__DATA EXTRACTS__

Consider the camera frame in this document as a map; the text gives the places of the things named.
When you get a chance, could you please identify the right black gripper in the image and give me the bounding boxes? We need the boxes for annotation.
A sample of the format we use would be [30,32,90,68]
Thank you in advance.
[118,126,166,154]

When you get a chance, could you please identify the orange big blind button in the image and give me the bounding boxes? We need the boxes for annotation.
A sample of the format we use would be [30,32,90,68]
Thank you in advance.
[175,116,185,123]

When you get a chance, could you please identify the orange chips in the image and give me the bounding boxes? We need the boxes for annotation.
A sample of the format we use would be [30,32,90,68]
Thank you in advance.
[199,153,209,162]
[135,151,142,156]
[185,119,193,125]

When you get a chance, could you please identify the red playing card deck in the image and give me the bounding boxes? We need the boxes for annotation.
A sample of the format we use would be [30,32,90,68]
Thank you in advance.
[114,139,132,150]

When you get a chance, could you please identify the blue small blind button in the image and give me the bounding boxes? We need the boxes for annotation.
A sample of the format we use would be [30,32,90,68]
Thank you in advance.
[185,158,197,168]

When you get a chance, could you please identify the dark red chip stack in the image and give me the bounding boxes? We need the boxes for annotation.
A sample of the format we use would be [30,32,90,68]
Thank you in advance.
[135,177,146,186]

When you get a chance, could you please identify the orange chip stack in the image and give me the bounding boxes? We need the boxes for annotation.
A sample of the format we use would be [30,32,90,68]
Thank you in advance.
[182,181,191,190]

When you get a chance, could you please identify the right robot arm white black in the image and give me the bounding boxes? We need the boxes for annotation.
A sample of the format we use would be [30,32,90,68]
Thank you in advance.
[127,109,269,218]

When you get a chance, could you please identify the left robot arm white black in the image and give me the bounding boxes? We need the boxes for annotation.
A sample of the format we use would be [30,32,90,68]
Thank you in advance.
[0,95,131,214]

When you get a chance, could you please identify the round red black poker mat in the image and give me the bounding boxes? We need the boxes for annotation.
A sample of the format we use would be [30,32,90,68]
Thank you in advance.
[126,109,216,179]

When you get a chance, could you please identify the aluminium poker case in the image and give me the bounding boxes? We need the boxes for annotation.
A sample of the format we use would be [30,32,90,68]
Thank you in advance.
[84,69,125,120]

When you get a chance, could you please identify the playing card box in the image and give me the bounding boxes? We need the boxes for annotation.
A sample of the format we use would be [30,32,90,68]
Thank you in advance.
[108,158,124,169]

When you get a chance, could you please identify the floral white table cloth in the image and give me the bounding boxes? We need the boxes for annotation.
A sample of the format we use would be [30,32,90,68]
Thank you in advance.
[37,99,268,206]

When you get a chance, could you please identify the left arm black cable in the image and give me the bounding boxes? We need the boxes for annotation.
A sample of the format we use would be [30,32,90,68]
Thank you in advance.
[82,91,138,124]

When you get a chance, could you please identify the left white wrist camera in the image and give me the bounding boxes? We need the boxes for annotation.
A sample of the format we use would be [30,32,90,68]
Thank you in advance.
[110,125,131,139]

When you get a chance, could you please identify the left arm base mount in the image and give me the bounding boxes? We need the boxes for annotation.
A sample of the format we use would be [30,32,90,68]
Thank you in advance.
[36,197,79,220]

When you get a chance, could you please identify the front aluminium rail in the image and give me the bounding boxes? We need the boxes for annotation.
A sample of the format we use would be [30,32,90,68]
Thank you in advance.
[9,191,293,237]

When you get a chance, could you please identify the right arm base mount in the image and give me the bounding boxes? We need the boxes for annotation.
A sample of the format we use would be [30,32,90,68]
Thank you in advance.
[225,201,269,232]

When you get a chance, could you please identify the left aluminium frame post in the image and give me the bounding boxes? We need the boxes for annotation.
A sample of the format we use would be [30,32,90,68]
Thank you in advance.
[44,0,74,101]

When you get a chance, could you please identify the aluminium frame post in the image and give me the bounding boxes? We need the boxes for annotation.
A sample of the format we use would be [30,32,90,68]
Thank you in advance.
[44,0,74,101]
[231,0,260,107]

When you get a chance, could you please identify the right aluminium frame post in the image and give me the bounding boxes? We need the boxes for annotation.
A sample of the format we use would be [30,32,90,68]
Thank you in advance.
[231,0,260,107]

__WHAT YOU NEED TO DO__
Your reply should consist of all the records, set down exactly.

__YOUR SOLUTION__
Consider the camera frame in this document as a map; the text gives the places of the things named.
When you get a chance, could you please identify the right black gripper in the image and give me the bounding boxes? We need the boxes for annotation.
A sample of the format we use would be [30,32,90,68]
Thank you in advance.
[118,126,166,154]

When you get a chance, could you please identify the orange big blind button in the image and give me the bounding boxes? We need the boxes for annotation.
A sample of the format we use would be [30,32,90,68]
Thank you in advance.
[175,116,185,123]

When you get a chance, could you please identify the orange chips in the image and give me the bounding boxes? We need the boxes for annotation.
A sample of the format we use would be [30,32,90,68]
Thank you in advance.
[199,153,209,162]
[135,151,142,156]
[185,119,193,125]

When you get a chance, could you please identify the red playing card deck in the image and give me the bounding boxes? We need the boxes for annotation.
A sample of the format we use would be [30,32,90,68]
Thank you in advance.
[114,139,132,150]

When you get a chance, could you please identify the blue small blind button in the image and give me the bounding boxes? We need the boxes for annotation.
A sample of the format we use would be [30,32,90,68]
Thank you in advance.
[185,158,197,168]

When you get a chance, could you please identify the dark red chip stack in the image and give me the bounding boxes? We need the boxes for annotation.
A sample of the format we use would be [30,32,90,68]
Thank you in advance.
[135,177,146,186]

When you get a chance, could you please identify the orange chip stack in the image and give me the bounding boxes? We need the boxes for annotation.
A sample of the format we use would be [30,32,90,68]
Thank you in advance.
[182,181,191,190]

When you get a chance, could you please identify the right robot arm white black in the image and give me the bounding boxes? We need the boxes for annotation.
A sample of the format we use would be [30,32,90,68]
Thank you in advance.
[127,109,269,218]

When you get a chance, could you please identify the left robot arm white black in the image and give me the bounding boxes? We need the boxes for annotation.
A sample of the format we use would be [30,32,90,68]
Thank you in advance.
[0,95,131,214]

When you get a chance, could you please identify the round red black poker mat in the image and give me the bounding boxes? We need the boxes for annotation.
A sample of the format we use would be [30,32,90,68]
Thank you in advance.
[126,109,216,179]

When you get a chance, could you please identify the aluminium poker case in the image and give me the bounding boxes? We need the boxes for annotation.
A sample of the format we use would be [30,32,90,68]
Thank you in advance.
[84,69,125,120]

When you get a chance, could you please identify the playing card box in the image and give me the bounding boxes? We need the boxes for annotation.
A sample of the format we use would be [30,32,90,68]
Thank you in advance.
[108,158,124,169]

When you get a chance, could you please identify the floral white table cloth in the image and give me the bounding boxes? We need the boxes for annotation.
A sample of the format we use would be [30,32,90,68]
Thank you in advance.
[37,99,268,206]

When you get a chance, could you please identify the left arm black cable in the image and give me the bounding boxes? We need the boxes for annotation.
A sample of the format we use would be [30,32,90,68]
Thank you in advance.
[82,91,138,124]

When you get a chance, could you please identify the left white wrist camera in the image and give me the bounding boxes? We need the boxes for annotation.
A sample of the format we use would be [30,32,90,68]
Thank you in advance.
[110,125,131,139]

When you get a chance, could you please identify the left arm base mount in the image and give me the bounding boxes? We need the boxes for annotation.
A sample of the format we use would be [30,32,90,68]
Thank you in advance.
[36,197,79,220]

When you get a chance, could you please identify the front aluminium rail in the image and give me the bounding boxes? We need the boxes for annotation.
A sample of the format we use would be [30,32,90,68]
Thank you in advance.
[9,191,293,237]

When you get a chance, could you please identify the right arm base mount in the image and give me the bounding boxes? We need the boxes for annotation.
A sample of the format we use would be [30,32,90,68]
Thank you in advance.
[225,201,269,232]

When you get a chance, could you please identify the left aluminium frame post in the image and give me the bounding boxes? We need the boxes for annotation.
A sample of the format we use would be [30,32,90,68]
Thank you in advance.
[44,0,74,101]

When you get a chance, could you please identify the aluminium frame post in the image and give me the bounding boxes? We need the boxes for annotation.
A sample of the format we use would be [30,32,90,68]
Thank you in advance.
[44,0,74,101]
[231,0,260,107]

When you get a chance, could you please identify the right aluminium frame post in the image and give me the bounding boxes? We need the boxes for annotation.
A sample of the format we use would be [30,32,90,68]
Thank you in advance.
[231,0,260,107]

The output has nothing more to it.